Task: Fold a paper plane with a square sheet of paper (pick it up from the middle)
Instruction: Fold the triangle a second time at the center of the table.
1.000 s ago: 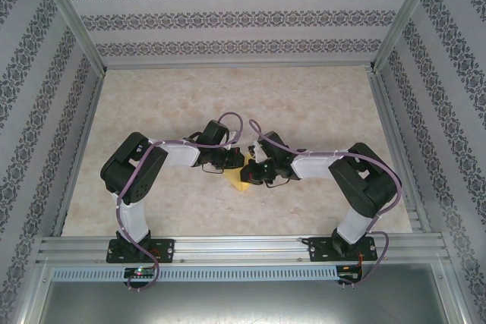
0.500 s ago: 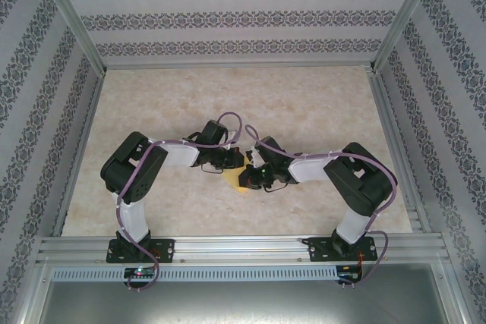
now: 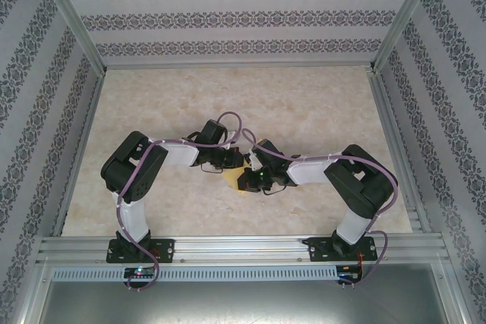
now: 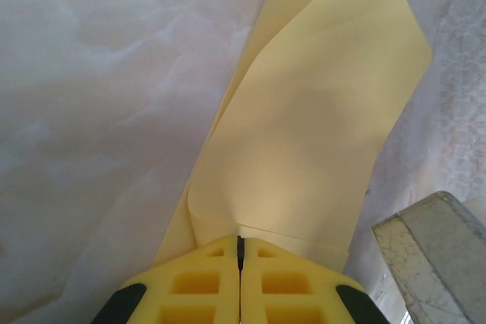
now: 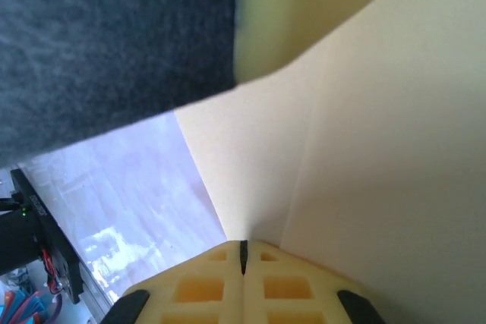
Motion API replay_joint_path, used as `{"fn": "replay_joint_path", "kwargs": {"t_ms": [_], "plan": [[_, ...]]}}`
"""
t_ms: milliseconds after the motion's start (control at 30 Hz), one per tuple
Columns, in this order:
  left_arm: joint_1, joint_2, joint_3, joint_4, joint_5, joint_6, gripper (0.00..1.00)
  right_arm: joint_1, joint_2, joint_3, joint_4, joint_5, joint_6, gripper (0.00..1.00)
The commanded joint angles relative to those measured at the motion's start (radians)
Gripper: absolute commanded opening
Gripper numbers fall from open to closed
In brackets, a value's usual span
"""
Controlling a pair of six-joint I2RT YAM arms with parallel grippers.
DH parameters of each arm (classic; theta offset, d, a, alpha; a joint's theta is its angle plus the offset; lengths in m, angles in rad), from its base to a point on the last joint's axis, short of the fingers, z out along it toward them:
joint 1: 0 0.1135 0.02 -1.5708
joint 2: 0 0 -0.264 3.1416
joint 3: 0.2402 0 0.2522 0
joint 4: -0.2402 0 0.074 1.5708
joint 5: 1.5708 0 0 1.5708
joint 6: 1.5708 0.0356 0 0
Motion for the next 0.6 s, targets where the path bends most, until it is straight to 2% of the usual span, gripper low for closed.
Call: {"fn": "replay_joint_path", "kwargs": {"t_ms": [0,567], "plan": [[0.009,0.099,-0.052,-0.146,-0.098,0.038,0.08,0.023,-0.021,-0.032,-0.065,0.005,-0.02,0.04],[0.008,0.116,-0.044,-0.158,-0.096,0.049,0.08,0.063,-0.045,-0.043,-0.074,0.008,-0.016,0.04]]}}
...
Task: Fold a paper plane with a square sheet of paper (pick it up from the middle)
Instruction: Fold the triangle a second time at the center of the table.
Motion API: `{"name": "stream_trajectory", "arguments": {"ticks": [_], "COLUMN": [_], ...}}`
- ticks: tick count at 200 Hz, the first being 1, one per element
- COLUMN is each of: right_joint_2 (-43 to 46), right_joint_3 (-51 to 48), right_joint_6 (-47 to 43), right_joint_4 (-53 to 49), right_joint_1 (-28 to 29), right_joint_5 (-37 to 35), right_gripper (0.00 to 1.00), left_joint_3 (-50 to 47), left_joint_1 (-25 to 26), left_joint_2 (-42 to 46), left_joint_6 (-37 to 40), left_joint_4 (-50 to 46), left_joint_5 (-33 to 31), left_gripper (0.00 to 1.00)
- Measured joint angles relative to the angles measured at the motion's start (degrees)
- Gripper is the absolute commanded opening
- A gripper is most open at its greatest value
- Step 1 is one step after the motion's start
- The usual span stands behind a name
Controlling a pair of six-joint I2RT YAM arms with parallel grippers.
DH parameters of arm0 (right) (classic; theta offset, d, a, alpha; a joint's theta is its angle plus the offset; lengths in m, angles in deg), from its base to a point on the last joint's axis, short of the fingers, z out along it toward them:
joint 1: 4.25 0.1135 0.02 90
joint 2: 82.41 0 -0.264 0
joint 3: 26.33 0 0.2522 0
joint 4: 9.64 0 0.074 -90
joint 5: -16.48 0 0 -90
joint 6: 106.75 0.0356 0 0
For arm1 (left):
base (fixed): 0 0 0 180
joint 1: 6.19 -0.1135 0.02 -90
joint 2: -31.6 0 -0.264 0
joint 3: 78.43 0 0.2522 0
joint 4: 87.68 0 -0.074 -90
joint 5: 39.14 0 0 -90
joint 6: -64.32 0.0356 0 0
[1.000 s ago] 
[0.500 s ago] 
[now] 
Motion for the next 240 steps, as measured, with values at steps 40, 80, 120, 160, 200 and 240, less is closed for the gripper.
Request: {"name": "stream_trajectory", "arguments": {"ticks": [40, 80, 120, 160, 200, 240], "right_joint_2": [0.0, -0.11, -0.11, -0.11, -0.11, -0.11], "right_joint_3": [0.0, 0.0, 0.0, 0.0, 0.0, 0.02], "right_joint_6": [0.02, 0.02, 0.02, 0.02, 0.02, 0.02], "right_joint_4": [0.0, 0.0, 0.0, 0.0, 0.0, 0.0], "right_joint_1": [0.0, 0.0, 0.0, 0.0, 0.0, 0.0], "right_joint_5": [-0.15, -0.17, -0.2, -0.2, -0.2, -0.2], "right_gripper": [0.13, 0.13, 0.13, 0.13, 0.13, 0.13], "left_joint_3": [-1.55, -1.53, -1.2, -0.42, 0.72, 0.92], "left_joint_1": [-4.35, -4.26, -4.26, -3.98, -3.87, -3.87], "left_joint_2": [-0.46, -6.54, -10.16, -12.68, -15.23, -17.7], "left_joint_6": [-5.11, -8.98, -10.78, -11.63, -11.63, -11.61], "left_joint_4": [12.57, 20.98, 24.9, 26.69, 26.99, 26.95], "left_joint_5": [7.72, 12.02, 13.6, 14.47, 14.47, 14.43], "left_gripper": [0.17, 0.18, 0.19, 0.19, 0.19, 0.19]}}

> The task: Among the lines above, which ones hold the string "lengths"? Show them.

> Solution to this problem:
DH parameters of each arm (classic; theta offset, d, a, alpha; a joint's theta is its angle plus the offset; lengths in m, angles in rad), from its base to a point on the last joint's axis, short of the fingers, z out along it toward them:
DH parameters of arm0 (right) (classic; theta offset, d, a, alpha; a joint's theta is its angle plus the offset; lengths in m, angles in deg), from its base to a point on the last joint's axis, short of the fingers, z out along it toward them:

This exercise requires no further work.